### [Work required]
All of the data must be output without alteration.

### [Provided material]
★ ★ ★ ★

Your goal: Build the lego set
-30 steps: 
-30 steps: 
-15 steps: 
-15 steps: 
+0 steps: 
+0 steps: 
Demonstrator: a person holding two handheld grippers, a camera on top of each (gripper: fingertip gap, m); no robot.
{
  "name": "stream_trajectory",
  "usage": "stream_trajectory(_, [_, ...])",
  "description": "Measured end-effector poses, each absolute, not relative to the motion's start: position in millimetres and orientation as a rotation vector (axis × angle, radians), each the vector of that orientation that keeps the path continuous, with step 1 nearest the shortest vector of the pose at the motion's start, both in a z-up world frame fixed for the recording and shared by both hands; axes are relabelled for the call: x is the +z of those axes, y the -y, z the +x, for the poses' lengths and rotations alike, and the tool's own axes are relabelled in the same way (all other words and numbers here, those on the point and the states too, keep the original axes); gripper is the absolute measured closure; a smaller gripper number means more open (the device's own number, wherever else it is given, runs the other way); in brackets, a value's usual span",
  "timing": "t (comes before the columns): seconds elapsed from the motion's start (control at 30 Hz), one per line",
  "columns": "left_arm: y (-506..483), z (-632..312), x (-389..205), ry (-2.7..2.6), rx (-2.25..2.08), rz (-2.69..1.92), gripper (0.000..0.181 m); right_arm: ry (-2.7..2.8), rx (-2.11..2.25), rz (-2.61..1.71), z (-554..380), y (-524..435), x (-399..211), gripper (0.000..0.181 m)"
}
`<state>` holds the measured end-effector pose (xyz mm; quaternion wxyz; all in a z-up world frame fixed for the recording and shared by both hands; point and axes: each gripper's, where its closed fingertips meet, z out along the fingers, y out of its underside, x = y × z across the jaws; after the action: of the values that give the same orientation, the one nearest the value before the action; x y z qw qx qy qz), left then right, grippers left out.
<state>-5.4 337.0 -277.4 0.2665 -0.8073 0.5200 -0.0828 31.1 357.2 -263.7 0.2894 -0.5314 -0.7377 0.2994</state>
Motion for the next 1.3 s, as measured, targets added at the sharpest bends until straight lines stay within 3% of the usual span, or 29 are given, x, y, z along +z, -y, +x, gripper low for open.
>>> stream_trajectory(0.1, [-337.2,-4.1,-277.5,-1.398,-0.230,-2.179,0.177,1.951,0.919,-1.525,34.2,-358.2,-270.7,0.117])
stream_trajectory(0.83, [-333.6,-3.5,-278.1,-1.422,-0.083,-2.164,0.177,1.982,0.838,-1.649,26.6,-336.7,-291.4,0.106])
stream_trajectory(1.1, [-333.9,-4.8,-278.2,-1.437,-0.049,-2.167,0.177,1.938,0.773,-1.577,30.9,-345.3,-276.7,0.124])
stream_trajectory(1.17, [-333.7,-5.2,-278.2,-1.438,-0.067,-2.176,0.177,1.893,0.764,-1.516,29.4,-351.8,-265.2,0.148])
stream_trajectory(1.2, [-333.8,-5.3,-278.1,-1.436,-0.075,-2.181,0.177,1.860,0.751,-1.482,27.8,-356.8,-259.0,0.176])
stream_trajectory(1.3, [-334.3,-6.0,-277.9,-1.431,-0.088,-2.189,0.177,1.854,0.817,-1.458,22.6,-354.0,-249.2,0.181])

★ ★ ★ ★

### [Output]
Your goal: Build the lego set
-30 steps: 
-30 steps: 
-15 steps: 
-15 steps: 
+0 steps: 
+0 steps: 
Demonstrator: a person holding two handheld grippers, a camera on top of each (gripper: fingertip gap, m); no robot.
{
  "name": "stream_trajectory",
  "usage": "stream_trajectory(_, [_, ...])",
  "description": "Measured end-effector poses, each absolute, not relative to the motion's start: position in millimetres and orientation as a rotation vector (axis × angle, radians), each the vector of that orientation that keeps the path continuous, with step 1 nearest the shortest vector of the pose at the motion's start, both in a z-up world frame fixed for the recording and shared by both hands; axes are relabelled for the call: x is the +z of those axes, y the -y, z the +x, for the poses' lengths and rotations alike, and the tool's own axes are relabelled in the same way (all other words and numbers here, those on the point and the states too, keep the original axes); gripper is the absolute measured closure; a smaller gripper number means more open (the device's own number, wherever else it is given, runs the other way); in brackets, a value's usual span",
  "timing": "t (comes before the columns): seconds elapsed from the motion's start (control at 30 Hz), one per line",
  "columns": "left_arm: y (-506..483), z (-632..312), x (-389..205), ry (-2.7..2.6), rx (-2.25..2.08), rz (-2.69..1.92), gripper (0.000..0.181 m); right_arm: ry (-2.7..2.8), rx (-2.11..2.25), rz (-2.61..1.71), z (-554..380), y (-524..435), x (-399..211), gripper (0.000..0.181 m)"
}
`<state>` holds the measured end-effector pose (xyz mm; quaternion wxyz; all in a z-up world frame fixed for the recording and shared by both hands; point and axes: each gripper's, where its closed fingertips meet, z out along the fingers, y out of its underside, x = y × z across the jaws; after the action: of the values that give the same orientation, the one nearest the value before the action; x y z qw qx qy qz), left then right, grippers left out.
<state>-5.4 337.0 -277.4 0.2665 -0.8073 0.5200 -0.0828 31.1 357.2 -263.7 0.2894 -0.5314 -0.7377 0.2994</state>
Motion for the next 1.3 s, as measured, targets added at the sharpest bends until straight lines stay within 3% of the usual span, or 29 are given, x, y, z along +z, -y, +x, gripper low for open.
>>> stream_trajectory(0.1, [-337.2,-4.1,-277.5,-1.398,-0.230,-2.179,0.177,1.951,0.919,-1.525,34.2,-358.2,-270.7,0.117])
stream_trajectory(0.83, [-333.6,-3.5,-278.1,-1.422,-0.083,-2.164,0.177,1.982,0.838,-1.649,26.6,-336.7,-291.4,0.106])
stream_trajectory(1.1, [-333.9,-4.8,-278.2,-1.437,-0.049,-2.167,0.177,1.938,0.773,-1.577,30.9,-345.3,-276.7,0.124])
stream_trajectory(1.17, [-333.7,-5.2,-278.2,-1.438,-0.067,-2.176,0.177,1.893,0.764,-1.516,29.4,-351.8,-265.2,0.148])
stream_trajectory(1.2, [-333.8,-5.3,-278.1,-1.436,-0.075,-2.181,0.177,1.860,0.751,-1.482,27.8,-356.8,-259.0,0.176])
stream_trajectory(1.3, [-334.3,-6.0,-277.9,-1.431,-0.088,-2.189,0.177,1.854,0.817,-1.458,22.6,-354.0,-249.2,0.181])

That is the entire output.